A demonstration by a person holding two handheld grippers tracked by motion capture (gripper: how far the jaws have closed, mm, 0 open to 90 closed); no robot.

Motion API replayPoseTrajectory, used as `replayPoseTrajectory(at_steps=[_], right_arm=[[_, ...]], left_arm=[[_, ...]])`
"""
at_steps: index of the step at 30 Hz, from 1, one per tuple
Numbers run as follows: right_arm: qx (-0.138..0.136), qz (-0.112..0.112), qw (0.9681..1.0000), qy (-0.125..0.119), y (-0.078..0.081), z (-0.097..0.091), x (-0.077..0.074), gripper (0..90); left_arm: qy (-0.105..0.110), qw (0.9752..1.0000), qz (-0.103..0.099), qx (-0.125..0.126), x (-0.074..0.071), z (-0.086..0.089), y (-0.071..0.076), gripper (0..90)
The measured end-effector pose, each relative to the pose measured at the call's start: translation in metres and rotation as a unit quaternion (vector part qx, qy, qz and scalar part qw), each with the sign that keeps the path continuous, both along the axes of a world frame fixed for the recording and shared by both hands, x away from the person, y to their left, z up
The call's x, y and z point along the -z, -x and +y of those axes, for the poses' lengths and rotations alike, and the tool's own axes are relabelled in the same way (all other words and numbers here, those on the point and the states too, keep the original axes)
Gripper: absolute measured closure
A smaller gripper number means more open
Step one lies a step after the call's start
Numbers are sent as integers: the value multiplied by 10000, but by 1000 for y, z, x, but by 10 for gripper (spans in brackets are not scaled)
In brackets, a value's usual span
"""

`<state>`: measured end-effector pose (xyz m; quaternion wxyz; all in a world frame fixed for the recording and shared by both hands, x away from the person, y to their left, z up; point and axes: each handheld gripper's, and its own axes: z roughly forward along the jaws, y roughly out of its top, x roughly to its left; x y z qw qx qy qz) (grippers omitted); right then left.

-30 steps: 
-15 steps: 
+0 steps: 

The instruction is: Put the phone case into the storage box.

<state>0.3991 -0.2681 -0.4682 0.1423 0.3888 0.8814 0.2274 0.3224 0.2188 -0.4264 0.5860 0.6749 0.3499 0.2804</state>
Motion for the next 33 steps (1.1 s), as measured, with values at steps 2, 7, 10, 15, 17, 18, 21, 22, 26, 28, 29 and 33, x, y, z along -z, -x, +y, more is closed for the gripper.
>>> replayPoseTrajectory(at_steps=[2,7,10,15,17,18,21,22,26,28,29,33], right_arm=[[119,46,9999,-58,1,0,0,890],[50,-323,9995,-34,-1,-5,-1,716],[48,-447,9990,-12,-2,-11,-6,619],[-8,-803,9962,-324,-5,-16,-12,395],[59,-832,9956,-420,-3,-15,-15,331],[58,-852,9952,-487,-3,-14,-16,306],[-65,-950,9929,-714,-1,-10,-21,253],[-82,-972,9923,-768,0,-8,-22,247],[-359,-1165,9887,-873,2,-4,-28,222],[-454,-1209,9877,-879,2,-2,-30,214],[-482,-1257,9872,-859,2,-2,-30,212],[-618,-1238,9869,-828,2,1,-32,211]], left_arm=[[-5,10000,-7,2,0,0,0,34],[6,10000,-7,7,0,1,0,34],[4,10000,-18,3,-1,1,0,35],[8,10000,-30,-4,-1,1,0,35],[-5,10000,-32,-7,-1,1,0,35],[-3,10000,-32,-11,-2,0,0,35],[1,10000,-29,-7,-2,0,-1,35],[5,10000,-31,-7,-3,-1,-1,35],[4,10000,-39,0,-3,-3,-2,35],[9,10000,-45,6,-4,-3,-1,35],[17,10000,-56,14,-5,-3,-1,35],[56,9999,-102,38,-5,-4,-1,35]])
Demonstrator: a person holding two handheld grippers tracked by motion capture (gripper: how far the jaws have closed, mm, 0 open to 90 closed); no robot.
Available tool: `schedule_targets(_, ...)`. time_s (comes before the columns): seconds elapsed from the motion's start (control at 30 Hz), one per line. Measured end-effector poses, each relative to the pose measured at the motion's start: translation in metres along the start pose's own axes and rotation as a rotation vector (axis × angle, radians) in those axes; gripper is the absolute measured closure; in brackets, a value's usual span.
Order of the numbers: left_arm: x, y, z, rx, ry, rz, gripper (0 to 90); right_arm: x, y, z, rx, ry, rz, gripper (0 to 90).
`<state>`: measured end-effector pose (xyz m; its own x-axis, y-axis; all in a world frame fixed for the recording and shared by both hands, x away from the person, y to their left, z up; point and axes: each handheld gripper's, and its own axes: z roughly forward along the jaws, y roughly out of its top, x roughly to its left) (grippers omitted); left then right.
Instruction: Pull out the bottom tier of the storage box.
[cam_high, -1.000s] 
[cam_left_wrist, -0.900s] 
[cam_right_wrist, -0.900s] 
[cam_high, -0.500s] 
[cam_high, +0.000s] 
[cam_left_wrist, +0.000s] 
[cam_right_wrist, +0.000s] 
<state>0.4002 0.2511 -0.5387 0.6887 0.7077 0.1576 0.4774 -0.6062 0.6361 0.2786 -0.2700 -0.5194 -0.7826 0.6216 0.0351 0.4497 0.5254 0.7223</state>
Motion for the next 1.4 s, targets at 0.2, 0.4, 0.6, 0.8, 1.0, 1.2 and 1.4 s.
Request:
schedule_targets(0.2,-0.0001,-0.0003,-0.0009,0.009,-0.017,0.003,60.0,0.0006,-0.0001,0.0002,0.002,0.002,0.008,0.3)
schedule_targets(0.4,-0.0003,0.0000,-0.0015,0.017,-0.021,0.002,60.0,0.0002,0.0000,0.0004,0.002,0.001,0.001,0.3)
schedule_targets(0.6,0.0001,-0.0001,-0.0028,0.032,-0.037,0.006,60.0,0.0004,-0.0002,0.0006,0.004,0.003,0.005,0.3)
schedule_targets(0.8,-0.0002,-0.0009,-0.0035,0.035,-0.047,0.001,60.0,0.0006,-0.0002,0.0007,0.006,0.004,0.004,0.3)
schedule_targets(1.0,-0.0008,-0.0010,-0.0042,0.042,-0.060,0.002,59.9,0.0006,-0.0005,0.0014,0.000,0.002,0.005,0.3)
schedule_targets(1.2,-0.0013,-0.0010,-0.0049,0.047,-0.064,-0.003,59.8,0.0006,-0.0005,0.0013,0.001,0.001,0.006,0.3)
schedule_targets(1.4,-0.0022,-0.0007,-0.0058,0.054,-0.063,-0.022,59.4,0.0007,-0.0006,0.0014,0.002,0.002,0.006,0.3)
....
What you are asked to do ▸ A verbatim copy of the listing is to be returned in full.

Response ▸
A demonstration by a person holding two handheld grippers tracked by motion capture (gripper: how far the jaws have closed, mm, 0 open to 90 closed); no robot.

Motion API replayPoseTrajectory, used as `replayPoseTrajectory(at_steps=[_], right_arm=[[_, ...]], left_arm=[[_, ...]])`
"""
at_steps: index of the step at 30 Hz, from 1, one per tuple
Numbers run as follows: right_arm: qx (-0.138..0.136), qz (-0.112..0.112), qw (0.9681..1.0000), qy (-0.125..0.119), y (-0.078..0.081), z (-0.097..0.091), x (-0.077..0.074), gripper (0..90); left_arm: qy (-0.105..0.110), qw (0.9752..1.0000), qz (-0.103..0.099), qx (-0.125..0.126), x (-0.074..0.071), z (-0.086..0.089), y (-0.071..0.076), gripper (0..90)
The measured end-effector pose, each relative to the pose measured at the call's start: translation in metres and rotation as a unit quaternion (vector part qx, qy, qz and scalar part qw), each with the sign that keeps the path continuous, both along the axes of a world frame fixed for the recording and shared by both hands, x away from the person, y to their left, z up
The call's x, y and z point along the -z, -x and +y of those axes, for the poses' lengths and rotations alike, and the tool's own axes are relabelled in the same way (all other words and numbers here, those on the point and the states too, keep the original axes)
Gripper: absolute measured closure
A smaller gripper number means more open
Step one lies a step after the call's start
Numbers are sent as integers: the value multiplied by 10000, but by 1000 for y, z, x, but by 10 for gripper (spans in brackets are not scaled)
In brackets, a value's usual span
"""

`<state>`: measured end-effector pose (xyz m; quaternion wxyz; all in a world frame fixed for the recording and shared by both hands, x away from the person, y to their left, z up; point and axes: each handheld gripper's, and its own axes: z roughly forward along the jaws, y roughly out of its top, x roughly to its left; x y z qw qx qy qz) (grippers omitted); right then left.

-30 steps: 
-15 steps: 
+0 steps: 

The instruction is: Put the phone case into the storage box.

<state>0.3991 -0.2681 -0.4682 0.1423 0.3888 0.8814 0.2274 0.3224 0.2188 -0.4264 0.5860 0.6749 0.3499 0.2804</state>
Motion for the next 33 steps (1.1 s), as measured, with values at steps 2, 7, 10, 15, 17, 18, 21, 22, 26, 28, 29 and 33, x, y, z along -z, -x, +y, more is closed for the gripper.
>>> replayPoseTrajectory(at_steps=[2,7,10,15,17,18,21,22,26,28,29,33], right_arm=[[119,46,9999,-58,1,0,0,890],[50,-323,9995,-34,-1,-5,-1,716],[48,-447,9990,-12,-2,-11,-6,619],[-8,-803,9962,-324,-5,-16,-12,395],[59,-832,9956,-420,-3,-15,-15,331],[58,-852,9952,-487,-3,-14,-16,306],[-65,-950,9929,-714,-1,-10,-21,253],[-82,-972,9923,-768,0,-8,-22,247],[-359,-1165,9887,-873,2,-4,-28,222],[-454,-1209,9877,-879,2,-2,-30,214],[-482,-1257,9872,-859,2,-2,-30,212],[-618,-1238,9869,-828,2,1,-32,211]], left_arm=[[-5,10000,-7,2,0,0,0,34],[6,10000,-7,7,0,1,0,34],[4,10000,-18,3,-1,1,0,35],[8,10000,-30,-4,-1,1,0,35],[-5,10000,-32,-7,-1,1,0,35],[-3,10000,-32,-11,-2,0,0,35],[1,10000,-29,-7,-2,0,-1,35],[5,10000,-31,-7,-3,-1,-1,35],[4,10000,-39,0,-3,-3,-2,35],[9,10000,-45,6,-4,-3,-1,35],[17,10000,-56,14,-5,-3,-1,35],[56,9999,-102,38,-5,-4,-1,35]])
Demonstrator: a person holding two handheld grippers tracked by motion capture (gripper: how far the jaws have closed, mm, 0 open to 90 closed); no robot.
Available tool: `schedule_targets(_, ...)`. time_s (comes before the columns): seconds elapsed from the motion's start (control at 30 Hz), one per line. Measured end-effector poses, each relative to the pose measured at the motion's start: translation in metres along the start pose's own axes and rotation as a rotation vector (axis × angle, radians) in those axes; gripper is the absolute measured closure; in brackets, a value's usual span.
Order of the numbers: left_arm: x, y, z, rx, ry, rz, gripper (0 to 90); right_arm: x, y, z, rx, ry, rz, gripper (0 to 90).
`<state>`: measured end-effector pose (xyz m; its own x-axis, y-axis; all in a world frame fixed for the recording and shared by both hands, x away from the person, y to their left, z up; point and axes: each handheld gripper's, and its own axes: z roughly forward along the jaws, y roughly out of its top, x roughly to its left) (grippers omitted); left then right.
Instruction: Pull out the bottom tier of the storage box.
[cam_high, -1.000s] 
[cam_left_wrist, -0.900s] 
[cam_right_wrist, -0.900s] 
[cam_high, -0.500s] 
[cam_high, +0.000s] 
[cam_left_wrist, +0.000s] 
[cam_right_wrist, +0.000s] 
<state>0.4002 0.2511 -0.5387 0.6887 0.7077 0.1576 0.4774 -0.6062 0.6361 0.2786 -0.2700 -0.5194 -0.7826 0.6216 0.0351 0.4497 0.5254 0.7223</state>
Motion for the next 1.4 s, targets at 0.2, 0.4, 0.6, 0.8, 1.0, 1.2 and 1.4 s.
Request:
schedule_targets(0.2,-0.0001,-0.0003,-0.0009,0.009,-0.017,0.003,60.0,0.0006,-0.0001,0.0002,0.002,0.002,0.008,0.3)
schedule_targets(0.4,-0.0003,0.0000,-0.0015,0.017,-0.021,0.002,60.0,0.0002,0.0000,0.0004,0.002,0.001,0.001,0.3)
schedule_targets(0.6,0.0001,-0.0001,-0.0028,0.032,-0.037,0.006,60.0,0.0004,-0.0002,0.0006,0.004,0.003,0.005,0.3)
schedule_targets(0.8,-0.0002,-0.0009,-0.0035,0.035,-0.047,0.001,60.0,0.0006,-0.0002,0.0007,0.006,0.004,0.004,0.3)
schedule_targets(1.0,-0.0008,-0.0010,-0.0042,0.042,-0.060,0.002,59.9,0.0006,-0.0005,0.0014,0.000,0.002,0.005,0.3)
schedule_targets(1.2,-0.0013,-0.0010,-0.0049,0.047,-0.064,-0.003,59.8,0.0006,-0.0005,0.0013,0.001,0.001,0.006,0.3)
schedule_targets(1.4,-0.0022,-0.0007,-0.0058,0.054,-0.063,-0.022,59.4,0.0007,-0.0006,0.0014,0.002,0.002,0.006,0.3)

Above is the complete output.